((

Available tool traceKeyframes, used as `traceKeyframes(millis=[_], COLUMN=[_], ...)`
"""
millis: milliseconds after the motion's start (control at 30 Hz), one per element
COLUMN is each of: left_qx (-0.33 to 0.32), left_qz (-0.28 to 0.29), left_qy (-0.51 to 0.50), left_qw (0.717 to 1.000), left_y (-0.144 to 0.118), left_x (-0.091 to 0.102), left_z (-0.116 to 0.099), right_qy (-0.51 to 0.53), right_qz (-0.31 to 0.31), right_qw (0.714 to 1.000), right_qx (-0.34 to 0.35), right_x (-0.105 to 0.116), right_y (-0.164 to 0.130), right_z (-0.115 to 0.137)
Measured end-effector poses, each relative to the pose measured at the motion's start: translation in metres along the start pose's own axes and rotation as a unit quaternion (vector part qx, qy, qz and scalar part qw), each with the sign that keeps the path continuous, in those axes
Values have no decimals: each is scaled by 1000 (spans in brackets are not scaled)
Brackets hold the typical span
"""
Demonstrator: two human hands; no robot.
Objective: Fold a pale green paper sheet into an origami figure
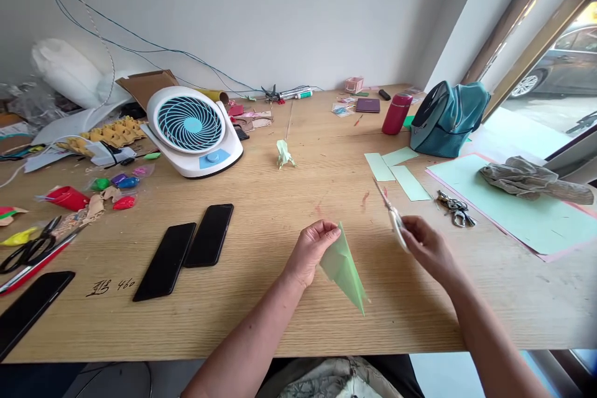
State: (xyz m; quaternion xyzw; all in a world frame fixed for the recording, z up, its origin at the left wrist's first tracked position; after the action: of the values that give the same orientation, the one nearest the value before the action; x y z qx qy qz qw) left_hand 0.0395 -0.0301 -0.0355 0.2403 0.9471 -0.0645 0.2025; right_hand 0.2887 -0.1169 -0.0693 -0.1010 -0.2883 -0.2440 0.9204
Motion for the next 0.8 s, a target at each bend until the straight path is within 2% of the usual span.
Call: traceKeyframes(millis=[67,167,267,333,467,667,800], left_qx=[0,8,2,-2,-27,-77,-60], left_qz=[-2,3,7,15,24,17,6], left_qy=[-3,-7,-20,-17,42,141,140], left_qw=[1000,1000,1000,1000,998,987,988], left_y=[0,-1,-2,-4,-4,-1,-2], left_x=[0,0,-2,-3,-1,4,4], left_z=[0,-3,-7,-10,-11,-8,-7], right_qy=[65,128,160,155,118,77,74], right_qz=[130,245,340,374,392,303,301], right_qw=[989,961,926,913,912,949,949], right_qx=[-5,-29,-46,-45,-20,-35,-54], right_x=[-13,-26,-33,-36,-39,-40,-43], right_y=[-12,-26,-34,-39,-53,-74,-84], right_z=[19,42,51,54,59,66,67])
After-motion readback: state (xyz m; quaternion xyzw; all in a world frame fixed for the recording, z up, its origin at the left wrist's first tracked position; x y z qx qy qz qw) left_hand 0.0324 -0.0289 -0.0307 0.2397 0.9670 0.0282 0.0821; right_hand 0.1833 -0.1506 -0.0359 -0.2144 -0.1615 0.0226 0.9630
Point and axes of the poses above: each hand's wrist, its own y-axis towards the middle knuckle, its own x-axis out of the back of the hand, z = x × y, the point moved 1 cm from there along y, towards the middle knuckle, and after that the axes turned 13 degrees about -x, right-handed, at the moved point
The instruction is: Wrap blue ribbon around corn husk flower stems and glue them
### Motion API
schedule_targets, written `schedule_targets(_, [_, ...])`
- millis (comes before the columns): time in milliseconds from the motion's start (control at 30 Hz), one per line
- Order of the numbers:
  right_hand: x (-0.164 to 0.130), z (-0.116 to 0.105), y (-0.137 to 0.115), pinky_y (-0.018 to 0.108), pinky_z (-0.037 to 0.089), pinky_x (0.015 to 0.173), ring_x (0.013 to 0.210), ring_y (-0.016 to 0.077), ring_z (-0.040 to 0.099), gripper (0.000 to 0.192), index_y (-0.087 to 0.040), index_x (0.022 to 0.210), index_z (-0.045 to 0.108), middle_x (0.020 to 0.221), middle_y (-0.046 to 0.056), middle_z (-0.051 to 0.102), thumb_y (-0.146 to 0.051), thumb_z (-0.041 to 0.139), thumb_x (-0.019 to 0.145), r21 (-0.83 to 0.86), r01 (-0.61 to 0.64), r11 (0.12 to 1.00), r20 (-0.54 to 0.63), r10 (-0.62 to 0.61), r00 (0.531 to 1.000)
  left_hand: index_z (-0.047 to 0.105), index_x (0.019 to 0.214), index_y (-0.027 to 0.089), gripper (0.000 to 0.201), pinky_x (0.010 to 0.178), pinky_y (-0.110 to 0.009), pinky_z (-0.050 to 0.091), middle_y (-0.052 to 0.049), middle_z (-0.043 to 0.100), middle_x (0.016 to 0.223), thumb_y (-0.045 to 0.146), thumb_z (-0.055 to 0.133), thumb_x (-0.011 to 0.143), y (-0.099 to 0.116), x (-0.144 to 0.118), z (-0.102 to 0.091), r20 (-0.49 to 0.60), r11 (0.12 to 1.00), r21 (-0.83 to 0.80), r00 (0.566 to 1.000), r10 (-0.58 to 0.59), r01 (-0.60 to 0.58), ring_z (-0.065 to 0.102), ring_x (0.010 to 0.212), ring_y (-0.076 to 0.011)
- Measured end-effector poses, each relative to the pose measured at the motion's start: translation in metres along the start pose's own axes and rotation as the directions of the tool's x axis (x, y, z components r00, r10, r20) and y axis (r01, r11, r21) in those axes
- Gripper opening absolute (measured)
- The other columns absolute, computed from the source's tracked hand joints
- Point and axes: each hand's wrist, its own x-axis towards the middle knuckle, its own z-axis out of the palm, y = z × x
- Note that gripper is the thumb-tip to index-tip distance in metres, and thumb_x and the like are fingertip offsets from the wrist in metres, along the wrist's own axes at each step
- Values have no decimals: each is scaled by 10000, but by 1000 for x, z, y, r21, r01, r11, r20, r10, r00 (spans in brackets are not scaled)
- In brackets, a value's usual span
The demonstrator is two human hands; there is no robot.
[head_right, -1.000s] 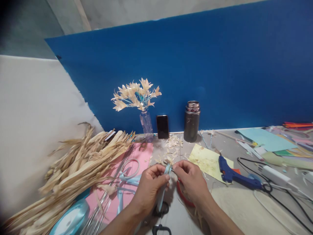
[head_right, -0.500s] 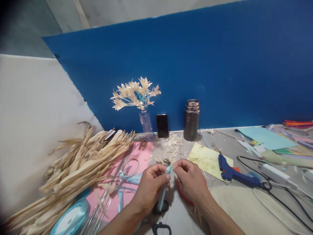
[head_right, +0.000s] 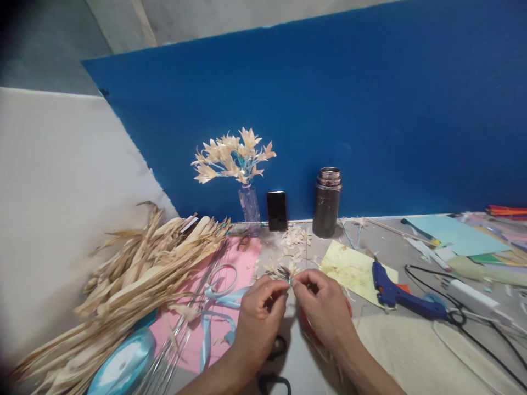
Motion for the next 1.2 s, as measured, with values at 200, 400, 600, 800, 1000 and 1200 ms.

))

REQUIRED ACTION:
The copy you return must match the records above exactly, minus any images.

REPLY TO THE EXERCISE:
Available tool traceKeyframes, used as `traceKeyframes(millis=[_], COLUMN=[_], ...)`
"""
millis: milliseconds after the motion's start (control at 30 Hz), one per element
COLUMN is each of: left_qx (-0.33 to 0.32), left_qz (-0.28 to 0.29), left_qy (-0.51 to 0.50), left_qw (0.717 to 1.000), left_y (-0.144 to 0.118), left_x (-0.091 to 0.102), left_z (-0.116 to 0.099), right_qy (-0.51 to 0.53), right_qz (-0.31 to 0.31), right_qw (0.714 to 1.000), right_qx (-0.34 to 0.35), right_x (-0.105 to 0.116), right_y (-0.164 to 0.130), right_z (-0.115 to 0.137)
Measured end-effector poses, each relative to the pose measured at the motion's start: translation in metres along the start pose's own axes and rotation as a unit quaternion (vector part qx, qy, qz and scalar part qw), each with the sign that keeps the path continuous, in those axes
Values have no decimals: each is scaled by 1000 (spans in brackets are not scaled)
Brackets hold the typical span
"""
Demonstrator: two human hands; no robot.
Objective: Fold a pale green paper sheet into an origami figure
State: (xyz m; quaternion xyzw; all in a world frame fixed for the recording, z up, its origin at the left wrist's first tracked position; after the action: of the values that give the same orientation, the one nearest the value before the action; x y z qx qy qz qw) left_hand 0.0395 -0.0301 -0.0355 0.2403 0.9471 -0.0645 0.2025; right_hand 0.2887 -0.1169 -0.0693 -0.1010 -0.2883 -0.2440 0.9204
Motion for the next 0.8 s, a target at each bend until the straight path is within 2% of the usual span.
Call: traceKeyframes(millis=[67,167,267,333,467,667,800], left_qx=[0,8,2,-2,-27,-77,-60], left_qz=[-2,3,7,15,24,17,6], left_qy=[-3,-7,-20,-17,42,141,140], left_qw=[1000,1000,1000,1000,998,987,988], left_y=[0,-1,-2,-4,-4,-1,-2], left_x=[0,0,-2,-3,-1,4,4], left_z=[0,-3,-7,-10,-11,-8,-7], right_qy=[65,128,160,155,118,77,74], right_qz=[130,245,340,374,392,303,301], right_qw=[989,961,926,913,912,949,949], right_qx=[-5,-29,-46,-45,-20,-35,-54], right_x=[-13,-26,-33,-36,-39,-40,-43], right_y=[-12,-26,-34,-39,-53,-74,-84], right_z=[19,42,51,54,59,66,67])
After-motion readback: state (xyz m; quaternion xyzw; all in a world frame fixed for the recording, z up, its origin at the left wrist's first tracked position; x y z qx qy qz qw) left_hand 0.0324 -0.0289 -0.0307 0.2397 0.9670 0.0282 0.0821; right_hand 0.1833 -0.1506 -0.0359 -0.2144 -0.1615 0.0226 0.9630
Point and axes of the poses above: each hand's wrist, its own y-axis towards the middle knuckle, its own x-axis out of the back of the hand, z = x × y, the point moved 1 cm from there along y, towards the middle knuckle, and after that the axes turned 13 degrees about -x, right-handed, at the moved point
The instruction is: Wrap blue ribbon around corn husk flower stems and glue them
### Motion API
schedule_targets, written `schedule_targets(_, [_, ...])`
- millis (comes before the columns): time in milliseconds from the motion's start (control at 30 Hz), one per line
- Order of the numbers:
  right_hand: x (-0.164 to 0.130), z (-0.116 to 0.105), y (-0.137 to 0.115), pinky_y (-0.018 to 0.108), pinky_z (-0.037 to 0.089), pinky_x (0.015 to 0.173), ring_x (0.013 to 0.210), ring_y (-0.016 to 0.077), ring_z (-0.040 to 0.099), gripper (0.000 to 0.192), index_y (-0.087 to 0.040), index_x (0.022 to 0.210), index_z (-0.045 to 0.108), middle_x (0.020 to 0.221), middle_y (-0.046 to 0.056), middle_z (-0.051 to 0.102), thumb_y (-0.146 to 0.051), thumb_z (-0.041 to 0.139), thumb_x (-0.019 to 0.145), r21 (-0.83 to 0.86), r01 (-0.61 to 0.64), r11 (0.12 to 1.00), r20 (-0.54 to 0.63), r10 (-0.62 to 0.61), r00 (0.531 to 1.000)
  left_hand: index_z (-0.047 to 0.105), index_x (0.019 to 0.214), index_y (-0.027 to 0.089), gripper (0.000 to 0.201), pinky_x (0.010 to 0.178), pinky_y (-0.110 to 0.009), pinky_z (-0.050 to 0.091), middle_y (-0.052 to 0.049), middle_z (-0.043 to 0.100), middle_x (0.016 to 0.223), thumb_y (-0.045 to 0.146), thumb_z (-0.055 to 0.133), thumb_x (-0.011 to 0.143), y (-0.099 to 0.116), x (-0.144 to 0.118), z (-0.102 to 0.091), r20 (-0.49 to 0.60), r11 (0.12 to 1.00), r21 (-0.83 to 0.80), r00 (0.566 to 1.000), r10 (-0.58 to 0.59), r01 (-0.60 to 0.58), ring_z (-0.065 to 0.102), ring_x (0.010 to 0.212), ring_y (-0.076 to 0.011)
- Measured end-effector poses, each relative to the pose measured at the motion's start: translation in metres along the start pose's own axes and rotation as the directions of the tool's x axis (x, y, z components r00, r10, r20) and y axis (r01, r11, r21) in those axes
- Gripper opening absolute (measured)
- The other columns absolute, computed from the source's tracked hand joints
- Point and axes: each hand's wrist, its own x-axis towards the middle knuckle, its own z-axis out of the palm, y = z × x
- Note that gripper is the thumb-tip to index-tip distance in metres, and thumb_x and the like are fingertip offsets from the wrist in metres, along the wrist's own axes at each step
- Values have no decimals: each is scaled by 10000, but by 1000 for x, z, y, r21, r01, r11, r20, r10, r00 (spans in brackets are not scaled)
- In brackets, a value's usual span
The demonstrator is two human hands; there is no robot.
[head_right, -1.000s] 
[head_right, -0.500s] 
[head_right, +0.000s] 
Motion for the next 1.2 s, as measured, with values at 200, 400, 600, 800, 1000 and 1200 ms.

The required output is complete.